> Exercise details
Within the data that follows, set down exactly the lines from the one containing "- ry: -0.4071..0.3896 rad" through the one containing "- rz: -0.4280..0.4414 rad", both ends included.

> Source data
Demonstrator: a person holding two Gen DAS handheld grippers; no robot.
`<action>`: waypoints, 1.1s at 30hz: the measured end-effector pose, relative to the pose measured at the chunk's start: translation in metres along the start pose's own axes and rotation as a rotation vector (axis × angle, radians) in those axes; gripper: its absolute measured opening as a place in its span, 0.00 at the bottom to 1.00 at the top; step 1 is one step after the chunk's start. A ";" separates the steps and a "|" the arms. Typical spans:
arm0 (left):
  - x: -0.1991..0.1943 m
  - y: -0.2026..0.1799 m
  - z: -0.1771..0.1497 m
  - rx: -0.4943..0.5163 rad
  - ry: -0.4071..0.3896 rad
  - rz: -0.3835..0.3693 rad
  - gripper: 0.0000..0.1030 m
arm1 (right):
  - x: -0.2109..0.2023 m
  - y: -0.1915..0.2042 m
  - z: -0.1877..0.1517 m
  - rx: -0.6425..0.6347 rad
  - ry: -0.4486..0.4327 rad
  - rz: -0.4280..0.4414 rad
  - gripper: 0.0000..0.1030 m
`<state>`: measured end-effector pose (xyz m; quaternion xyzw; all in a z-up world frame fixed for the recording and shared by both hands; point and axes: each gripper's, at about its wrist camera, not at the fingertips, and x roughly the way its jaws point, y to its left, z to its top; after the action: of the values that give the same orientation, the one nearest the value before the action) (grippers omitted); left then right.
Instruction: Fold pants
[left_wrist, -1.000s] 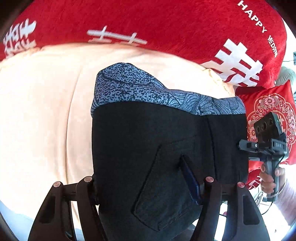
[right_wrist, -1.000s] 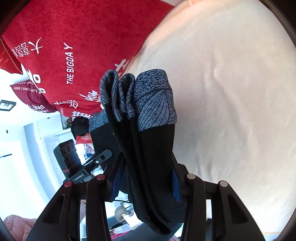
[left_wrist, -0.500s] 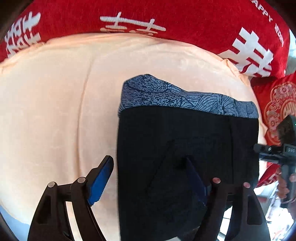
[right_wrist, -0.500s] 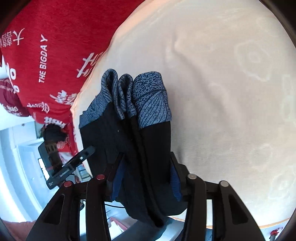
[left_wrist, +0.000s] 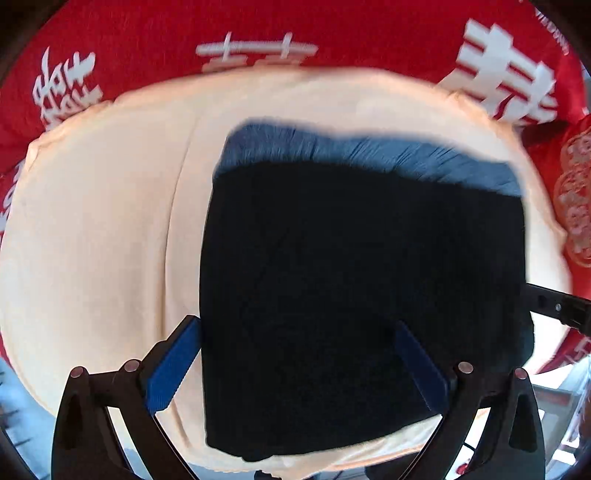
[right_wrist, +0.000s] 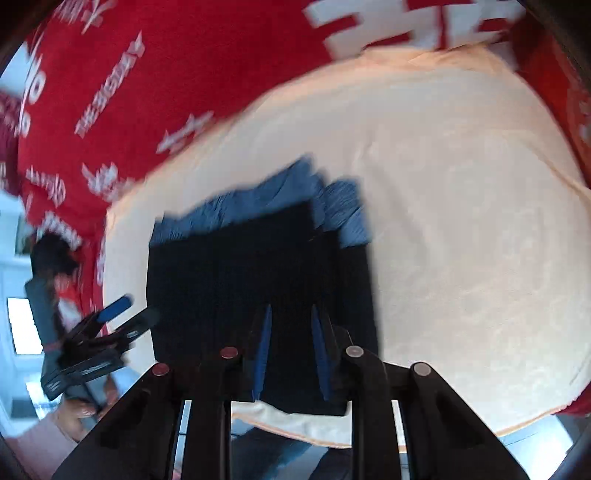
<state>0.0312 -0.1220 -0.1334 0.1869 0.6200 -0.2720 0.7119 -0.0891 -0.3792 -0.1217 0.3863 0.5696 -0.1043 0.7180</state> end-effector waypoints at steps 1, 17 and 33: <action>0.002 0.000 -0.004 0.003 -0.022 0.001 1.00 | 0.010 -0.002 -0.004 -0.004 0.020 -0.020 0.24; -0.021 0.001 -0.014 0.030 0.002 0.037 1.00 | -0.003 -0.007 -0.018 0.061 0.028 -0.173 0.54; -0.104 0.001 -0.046 0.112 0.031 0.021 1.00 | -0.058 0.048 -0.080 0.097 -0.028 -0.236 0.87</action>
<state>-0.0133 -0.0772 -0.0382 0.2373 0.6127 -0.2959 0.6933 -0.1388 -0.3102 -0.0527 0.3491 0.5953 -0.2208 0.6892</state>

> Result for this exercise
  - ry: -0.4071..0.3896 rad
  - rz: -0.3835..0.3693 rad
  - gripper: 0.0000..0.1030 m
arm1 (right):
  - x: -0.2109..0.2023 m
  - y: -0.1915..0.2042 m
  - z: -0.1877..0.1517 m
  - rx: -0.6425..0.6347 rad
  - ry: -0.4486..0.4327 rad
  - rz: -0.4280..0.4414 rad

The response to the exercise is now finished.